Executive Overview

Why Compitum (in 60 seconds)

  • Today, teams route across many models with different quality, latency, and price. Heuristics and ad‑hoc cascades leak money and create opaque failure modes; judge‑based feedback loops are slow, hard to audit, and risky in regulated settings.

  • Compitum makes the tradeoff explicit and auditable: U = performance − lambda · cost, with hard constraints and a routing certificate that shows exactly why a choice was made, so you can fix the right thing fast.

  • Outcome: near‑frontier behavior (efficient use of spend) with constraint compliance by design and immediate, mechanistic signals for operations, safety, and research.

What is Compitum

  • A cost–quality aware routing engine that picks among models using a simple utility: U = performance − lambda · cost, subject to hard constraints. Every decision emits a mechanistic routing certificate for audit and ablations.

Why it’s different

  • Mechanistic transparency: the certificate exposes utility components, constraint feasibility and shadow prices, boundary diagnostics (gap, entropy, sigma), and drift monitors.

  • Constraint‑first: policy/compliance limits are built in; infeasible routes are rejected by construction.

  • Responsible competitiveness: we report per‑baseline win rates at fixed WTP (lambda) and frontier gap with CIs, showing near‑frontier behavior even when “envelope wins” are rare.

Results (high level)

  • Per‑baseline wins at fixed WTP slices (0.1, 1.0) on a bounded panel; detailed per‑task summaries available.

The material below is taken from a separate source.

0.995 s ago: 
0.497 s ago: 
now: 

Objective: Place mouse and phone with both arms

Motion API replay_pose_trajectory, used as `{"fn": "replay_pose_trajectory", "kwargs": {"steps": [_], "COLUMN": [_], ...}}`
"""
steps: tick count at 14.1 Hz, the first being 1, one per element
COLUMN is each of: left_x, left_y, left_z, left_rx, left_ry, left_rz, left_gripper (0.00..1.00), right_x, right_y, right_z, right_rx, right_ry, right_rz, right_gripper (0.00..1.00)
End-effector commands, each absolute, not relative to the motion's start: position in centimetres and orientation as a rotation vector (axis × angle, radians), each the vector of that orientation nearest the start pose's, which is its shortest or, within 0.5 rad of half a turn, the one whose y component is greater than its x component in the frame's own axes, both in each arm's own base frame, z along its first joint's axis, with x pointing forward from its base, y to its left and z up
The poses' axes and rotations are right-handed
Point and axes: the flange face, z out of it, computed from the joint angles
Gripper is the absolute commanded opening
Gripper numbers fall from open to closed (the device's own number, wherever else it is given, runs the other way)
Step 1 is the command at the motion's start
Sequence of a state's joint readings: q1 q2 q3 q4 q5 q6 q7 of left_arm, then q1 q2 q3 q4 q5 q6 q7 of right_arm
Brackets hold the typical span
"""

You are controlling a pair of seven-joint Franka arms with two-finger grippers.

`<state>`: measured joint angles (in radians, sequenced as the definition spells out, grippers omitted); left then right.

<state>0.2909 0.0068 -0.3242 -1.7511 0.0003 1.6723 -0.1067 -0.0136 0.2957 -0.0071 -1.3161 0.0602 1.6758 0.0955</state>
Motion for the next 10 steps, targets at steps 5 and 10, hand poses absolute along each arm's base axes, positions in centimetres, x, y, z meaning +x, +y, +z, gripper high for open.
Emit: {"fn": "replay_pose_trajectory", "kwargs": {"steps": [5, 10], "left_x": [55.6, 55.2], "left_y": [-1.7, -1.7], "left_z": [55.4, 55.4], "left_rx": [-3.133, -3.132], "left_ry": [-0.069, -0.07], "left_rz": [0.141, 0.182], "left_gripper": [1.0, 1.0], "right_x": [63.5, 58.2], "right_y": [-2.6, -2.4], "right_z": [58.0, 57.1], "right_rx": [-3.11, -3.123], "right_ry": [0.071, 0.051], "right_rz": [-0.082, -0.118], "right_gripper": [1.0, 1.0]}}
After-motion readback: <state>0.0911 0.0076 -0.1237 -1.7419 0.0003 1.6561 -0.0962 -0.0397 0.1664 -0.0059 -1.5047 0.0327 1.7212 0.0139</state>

  • Frontier gap is small with frequent “at‑frontier” cases; 95% bootstrap CIs included.

  • Constraint compliance ~100% by design.

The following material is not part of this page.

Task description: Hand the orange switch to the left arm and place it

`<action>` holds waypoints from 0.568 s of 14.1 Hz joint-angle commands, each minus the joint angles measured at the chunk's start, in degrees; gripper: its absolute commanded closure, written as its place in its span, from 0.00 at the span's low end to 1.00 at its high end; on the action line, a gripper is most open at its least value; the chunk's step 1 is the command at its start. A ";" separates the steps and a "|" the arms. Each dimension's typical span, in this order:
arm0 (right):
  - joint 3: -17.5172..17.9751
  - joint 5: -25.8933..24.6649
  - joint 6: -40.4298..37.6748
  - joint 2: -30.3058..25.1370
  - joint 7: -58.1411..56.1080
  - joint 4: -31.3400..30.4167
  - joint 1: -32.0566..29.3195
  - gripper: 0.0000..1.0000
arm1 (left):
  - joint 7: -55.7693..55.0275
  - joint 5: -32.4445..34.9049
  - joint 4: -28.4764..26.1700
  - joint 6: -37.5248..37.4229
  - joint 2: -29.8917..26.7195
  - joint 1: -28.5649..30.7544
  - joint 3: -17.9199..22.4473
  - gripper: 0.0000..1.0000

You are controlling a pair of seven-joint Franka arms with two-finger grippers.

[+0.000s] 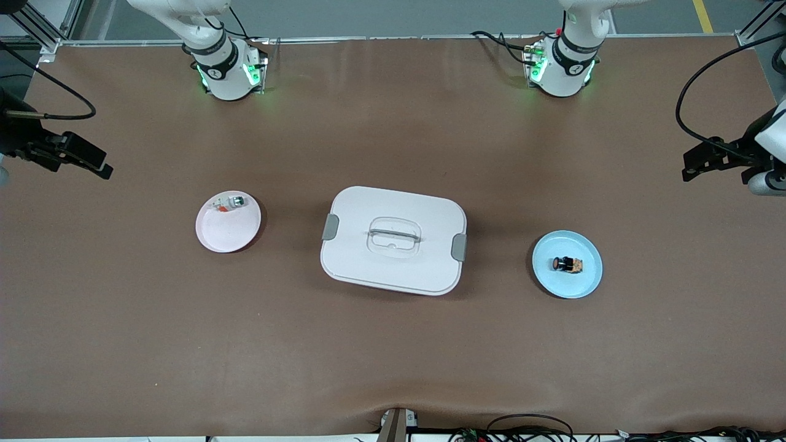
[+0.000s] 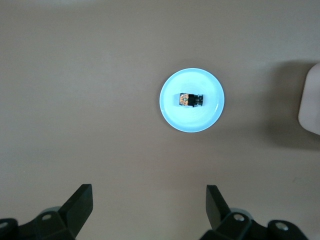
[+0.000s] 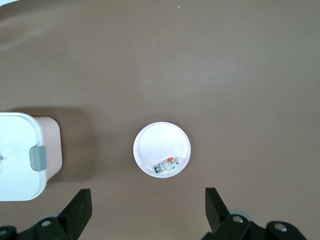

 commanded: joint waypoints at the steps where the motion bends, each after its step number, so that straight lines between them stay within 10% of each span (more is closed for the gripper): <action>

Ethics and Reproducibility

  • Offline, deterministic pipeline with fixed seeds; no judge‑based model calls.

  • Licensed inputs only; we do not redistribute proprietary datasets. Artifacts are local with SHA‑256 manifest.

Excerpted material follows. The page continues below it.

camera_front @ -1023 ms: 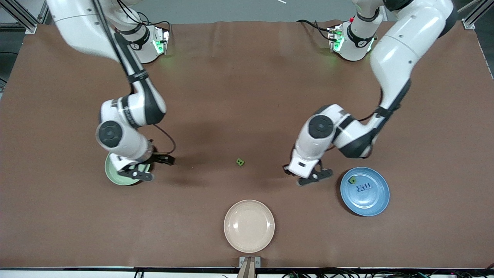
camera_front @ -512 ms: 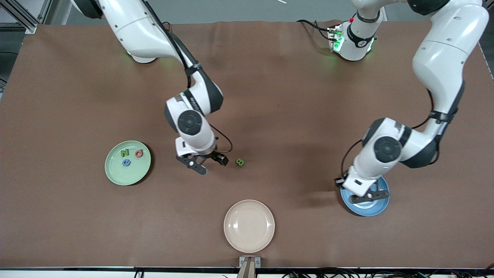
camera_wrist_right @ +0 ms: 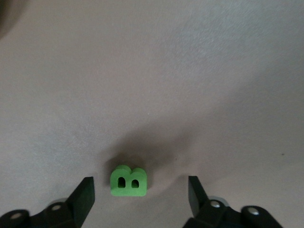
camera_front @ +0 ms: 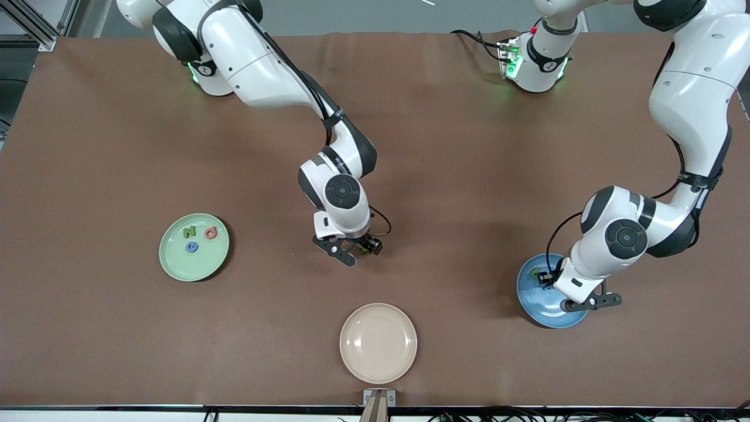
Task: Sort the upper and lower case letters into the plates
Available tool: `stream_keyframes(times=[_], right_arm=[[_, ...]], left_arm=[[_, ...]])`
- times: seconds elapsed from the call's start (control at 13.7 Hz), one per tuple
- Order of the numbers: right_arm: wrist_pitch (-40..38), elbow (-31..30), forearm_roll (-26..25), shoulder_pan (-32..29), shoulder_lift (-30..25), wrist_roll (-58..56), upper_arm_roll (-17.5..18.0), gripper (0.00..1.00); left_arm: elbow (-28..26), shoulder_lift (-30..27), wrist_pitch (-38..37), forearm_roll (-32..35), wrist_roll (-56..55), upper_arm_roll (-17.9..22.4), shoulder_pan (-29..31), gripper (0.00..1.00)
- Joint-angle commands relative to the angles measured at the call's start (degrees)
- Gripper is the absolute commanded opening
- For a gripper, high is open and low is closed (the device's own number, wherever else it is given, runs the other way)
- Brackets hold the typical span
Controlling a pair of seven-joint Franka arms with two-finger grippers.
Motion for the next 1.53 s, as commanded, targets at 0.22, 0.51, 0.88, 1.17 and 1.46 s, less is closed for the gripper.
stream_keyframes(times=[0.22, 0.51, 0.88, 1.17, 1.46], right_arm=[[-0.5, 1.5, -2.3, 1.4, 1.1, 1.2, -0.8, 0.36], [-3.6, 0.1, -3.2, -2.6, -1.9, -6.2, -0.7, 0.00], [-11.0, -13.0, -2.5, -14.0, -17.1, -31.0, -0.5, 0.00], [-4.3, -30.8, -2.5, -24.5, -28.2, -52.2, -0.6, 0.00], [9.3, -40.7, -2.4, -33.1, -28.6, -66.9, -0.5, 0.00]], left_arm=[[1.3, -12.3, -4.9, 0.1, 6.8, -1.2, 2.3, 1.00], [1.4, -23.9, -13.6, -13.7, 20.0, -1.2, 6.0, 1.00], [3.3, -35.2, -31.8, -24.6, 24.1, -1.2, 6.8, 1.00], [4.1, -41.7, -39.1, -30.1, 30.1, 8.7, -1.5, 1.00], [-1.2, -48.1, -41.8, -35.3, 30.9, 26.2, -17.1, 1.00]])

  • 100% line+branch coverage; mutation score 1.0; lint/type/security checks are clean. Docs build warning‑free.

How to try (Windows one‑shot)

make peer-review
python tools\generate_eval_tables.py
.\.venv\Scripts\python -m sphinx -b html docs docs\_build\html

What to read next

Where it fits vs. alternatives

  • Heuristics/cascades: simple but brittle; Compitum gives you a single utility, constraint handling, and an audit trail for every decision.

  • Judge‑based reward loops: flexible but opaque and risky; Compitum uses mechanistic, local signals you can inspect and test.

  • Black‑box gates: may win panels but are hard to debug; Compitum favors near‑frontier efficiency with certificates that turn “why” into engineering actions.

When not to use

  • If you have a single model and a fixed, non‑negotiable budget/latency, a simple static policy works.

  • If you require external judges or human moderation in the loop, keep them outside the router and use the certificate to decide when to defer.

What to evaluate next (decision checklist)

  • Does near‑frontier behavior hold on your tasks at your WTP slices?

  • Do certificates help you resolve incidents faster (e.g., binding constraints, ambiguity signals)?

  • Can you reduce spend or latency at parity quality for key workloads?

Contributions (At a Glance)

  • Control of Error for routing: instantaneous, judge‑free feedback signals (feasibility, boundary ambiguity, calibrated uncertainty) exposed per decision via a routing certificate.

  • Stable online adaptation: Lyapunov‑inspired trust‑region controller caps update step sizes; SPD metric updates remain PD by construction.

  • Constraint‑compliant decision rule: feasibility‑first argmax utility with approximate shadow prices reported for auditing.

  • Evidence and tooling: fixed‑WTP regret/win‑rate with paired bootstrap CIs; Control‑of‑Error Index (CEI), reliability curve, and control KPIs helpers for calibration and stability.